#Refugees Contribute – Judith Kerr

Serendipitously, the start of Refugee Week 2015, with its theme of the contribution that refugees make to the communities in which they make their new homes, coincides with the 92nd birthday of Judith Kerr.

Her books were not part of my own childhood – I was too old by 1968 to enjoy The Tiger Who Came To Tea, and certainly by 1970 when the first Mog book appeared.  But I read those books – again and again and again – to my own children.  And unlike some books which I read to them again and again and again, which irritated me more with every rendition,  it was always a joy to read anything by Kerr.

Mog_the_forgetful_cat 170px-The_Tiger_who_came_to_tea

If pressed, I could probably still recite part of The Tiger, and certainly odd phrases from the Mog series (the cat who ‘forgot she had a catflap’, and who got an egg AND a medal after unwittingly foiling a burglary) have passed into our family language.

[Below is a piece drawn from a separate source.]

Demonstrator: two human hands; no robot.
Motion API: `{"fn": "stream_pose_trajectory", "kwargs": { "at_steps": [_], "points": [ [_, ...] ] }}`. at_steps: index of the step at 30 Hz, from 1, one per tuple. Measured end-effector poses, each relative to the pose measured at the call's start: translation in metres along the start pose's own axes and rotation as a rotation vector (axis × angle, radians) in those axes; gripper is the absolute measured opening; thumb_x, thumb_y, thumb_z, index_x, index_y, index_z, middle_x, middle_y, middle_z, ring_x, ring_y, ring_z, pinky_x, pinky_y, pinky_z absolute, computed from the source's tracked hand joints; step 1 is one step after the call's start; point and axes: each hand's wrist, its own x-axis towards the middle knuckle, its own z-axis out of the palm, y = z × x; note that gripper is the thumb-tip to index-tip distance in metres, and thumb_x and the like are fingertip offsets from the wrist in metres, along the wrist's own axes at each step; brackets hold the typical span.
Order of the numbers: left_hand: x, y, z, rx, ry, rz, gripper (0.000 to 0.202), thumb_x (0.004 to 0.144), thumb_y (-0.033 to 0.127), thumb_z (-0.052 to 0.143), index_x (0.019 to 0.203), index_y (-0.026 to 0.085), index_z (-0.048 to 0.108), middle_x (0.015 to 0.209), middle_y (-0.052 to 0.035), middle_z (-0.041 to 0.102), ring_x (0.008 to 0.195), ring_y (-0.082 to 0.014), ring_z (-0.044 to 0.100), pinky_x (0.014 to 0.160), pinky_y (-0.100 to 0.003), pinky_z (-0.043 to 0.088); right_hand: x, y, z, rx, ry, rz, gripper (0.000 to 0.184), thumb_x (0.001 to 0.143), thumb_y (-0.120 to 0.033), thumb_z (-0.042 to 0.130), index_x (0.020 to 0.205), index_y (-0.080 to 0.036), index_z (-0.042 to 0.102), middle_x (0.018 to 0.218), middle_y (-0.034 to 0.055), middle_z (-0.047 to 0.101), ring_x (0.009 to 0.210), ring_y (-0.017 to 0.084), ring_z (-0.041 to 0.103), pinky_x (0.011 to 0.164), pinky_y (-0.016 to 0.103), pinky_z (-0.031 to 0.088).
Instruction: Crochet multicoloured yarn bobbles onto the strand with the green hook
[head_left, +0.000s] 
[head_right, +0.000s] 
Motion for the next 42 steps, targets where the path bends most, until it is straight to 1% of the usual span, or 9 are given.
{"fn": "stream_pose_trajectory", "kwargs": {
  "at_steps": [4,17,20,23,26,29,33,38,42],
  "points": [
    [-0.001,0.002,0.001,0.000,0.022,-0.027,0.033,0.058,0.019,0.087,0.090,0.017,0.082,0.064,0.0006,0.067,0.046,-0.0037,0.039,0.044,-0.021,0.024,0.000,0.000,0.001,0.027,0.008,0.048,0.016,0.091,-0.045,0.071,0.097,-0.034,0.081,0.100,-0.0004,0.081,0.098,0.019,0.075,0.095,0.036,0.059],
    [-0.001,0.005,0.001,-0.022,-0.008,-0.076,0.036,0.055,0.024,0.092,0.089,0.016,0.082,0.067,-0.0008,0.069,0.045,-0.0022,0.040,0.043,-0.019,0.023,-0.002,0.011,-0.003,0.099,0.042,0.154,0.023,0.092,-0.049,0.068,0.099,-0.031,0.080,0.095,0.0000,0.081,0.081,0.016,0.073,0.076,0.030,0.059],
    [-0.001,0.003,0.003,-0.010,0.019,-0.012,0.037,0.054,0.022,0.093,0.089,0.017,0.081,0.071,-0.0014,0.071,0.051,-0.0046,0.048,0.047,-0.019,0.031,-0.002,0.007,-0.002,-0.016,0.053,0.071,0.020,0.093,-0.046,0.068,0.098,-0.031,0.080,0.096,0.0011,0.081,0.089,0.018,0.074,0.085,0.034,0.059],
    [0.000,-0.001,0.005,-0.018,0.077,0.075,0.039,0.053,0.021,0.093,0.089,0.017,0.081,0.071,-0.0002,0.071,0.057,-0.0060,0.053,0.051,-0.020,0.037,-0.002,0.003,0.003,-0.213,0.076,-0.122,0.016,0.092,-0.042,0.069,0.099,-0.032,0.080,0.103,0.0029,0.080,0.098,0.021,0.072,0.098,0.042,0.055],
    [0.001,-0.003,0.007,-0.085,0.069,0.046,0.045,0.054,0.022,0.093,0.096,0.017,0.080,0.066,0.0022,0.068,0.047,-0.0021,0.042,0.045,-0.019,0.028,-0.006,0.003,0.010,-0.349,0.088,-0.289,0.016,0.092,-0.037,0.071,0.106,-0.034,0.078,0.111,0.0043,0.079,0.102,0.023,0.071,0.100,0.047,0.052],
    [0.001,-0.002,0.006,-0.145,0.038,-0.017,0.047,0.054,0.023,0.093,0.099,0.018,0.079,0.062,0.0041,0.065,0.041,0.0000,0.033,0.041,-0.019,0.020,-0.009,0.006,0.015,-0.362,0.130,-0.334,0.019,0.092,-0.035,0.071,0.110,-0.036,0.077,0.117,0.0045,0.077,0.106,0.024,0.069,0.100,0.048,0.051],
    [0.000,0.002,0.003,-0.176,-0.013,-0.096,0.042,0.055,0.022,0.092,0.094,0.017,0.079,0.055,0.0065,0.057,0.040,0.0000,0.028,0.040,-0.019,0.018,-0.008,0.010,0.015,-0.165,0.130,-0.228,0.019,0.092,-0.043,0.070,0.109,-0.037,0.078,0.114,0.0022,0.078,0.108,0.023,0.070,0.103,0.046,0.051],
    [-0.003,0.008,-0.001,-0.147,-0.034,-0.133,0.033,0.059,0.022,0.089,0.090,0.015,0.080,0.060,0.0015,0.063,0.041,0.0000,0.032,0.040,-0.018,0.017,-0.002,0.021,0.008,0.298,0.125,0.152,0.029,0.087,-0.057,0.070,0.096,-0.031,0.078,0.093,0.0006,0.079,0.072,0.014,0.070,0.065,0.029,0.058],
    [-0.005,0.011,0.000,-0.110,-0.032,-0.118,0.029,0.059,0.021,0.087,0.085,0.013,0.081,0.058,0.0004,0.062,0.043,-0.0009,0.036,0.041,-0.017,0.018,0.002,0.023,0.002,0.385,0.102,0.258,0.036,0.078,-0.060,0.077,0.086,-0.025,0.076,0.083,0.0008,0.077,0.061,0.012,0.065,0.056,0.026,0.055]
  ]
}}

Nothing in the world depicted in these delightful stories suggests the circumstances in which Judith Kerr arrived in the UK.  They’re not cloyingly cosy – after all, the final Mog book says a final goodbye to that forgetful cat.  But one wouldn’t guess that her family had to leave their Berlin home suddenly in 1933, when the Nazis came to power, because her father had been openly critical of the party. He left first, having been tipped off that he was at risk, and her mother and the two children followed not long afterwards, travelling initially to Sweden and then to France, before applying for and being granted British citizenship. They could not have known in 1933 the full extent of the danger that they, as Jews, would have faced had they stayed, and they left France before that country ceased to be a safe haven, but  as the war went on, Judith’s parents carried suicide pills with them, in case of a Nazi invasion.

Michael Rosen has suggested that the Tiger, who comes to tea and eats everything in the house, drinks all Daddy’s beer and all the water in the taps, was suggested at some subconscious level by the childhood awareness of an unexplained threat, that your home could be invaded, everything you have could be taken, without warning.  That may be, and it’s certainly part of the unsettling charm of the book that we never forget that the Tiger is a tiger, that if not placated with all the food and drink he demands he could be dangerous. But at the same time, the willingness of the family to allow this unexpected visitor to empty their pantry conveys generosity and hospitality, along with imperturbability, rather than fear.  It could be that this reflects the way in which parents maintain a calm unflappable air in order not to frighten children too young to understand real danger.  But of course the Tiger leaves, of his own accord, and never comes back.

Kerr did write directly about her past, in three autobiographical novels collectively titled ‘Out of the Hitler Time’. She’s very conscious of her own good fortune, not only in that, unlike so many other families, they lost no one, but that they found a safe home and a welcome, and the chance to build new lives.

‘People here were so good to us in the war. It must have been awful for my parents, but when you consider what happened to the others who stayed behind, nothing bad happened to us. We didn’t lose anyone. All our family got out: my grandparents, uncles, aunts, they all got out. Nobody died. We had a terrible time with money, but so did lots of people, and people were very good to us wherever we went.’ (http://www.booktrust.org.uk/books/children/illustrators/interviews/104)

Happy birthday Judith Kerr, and thank you.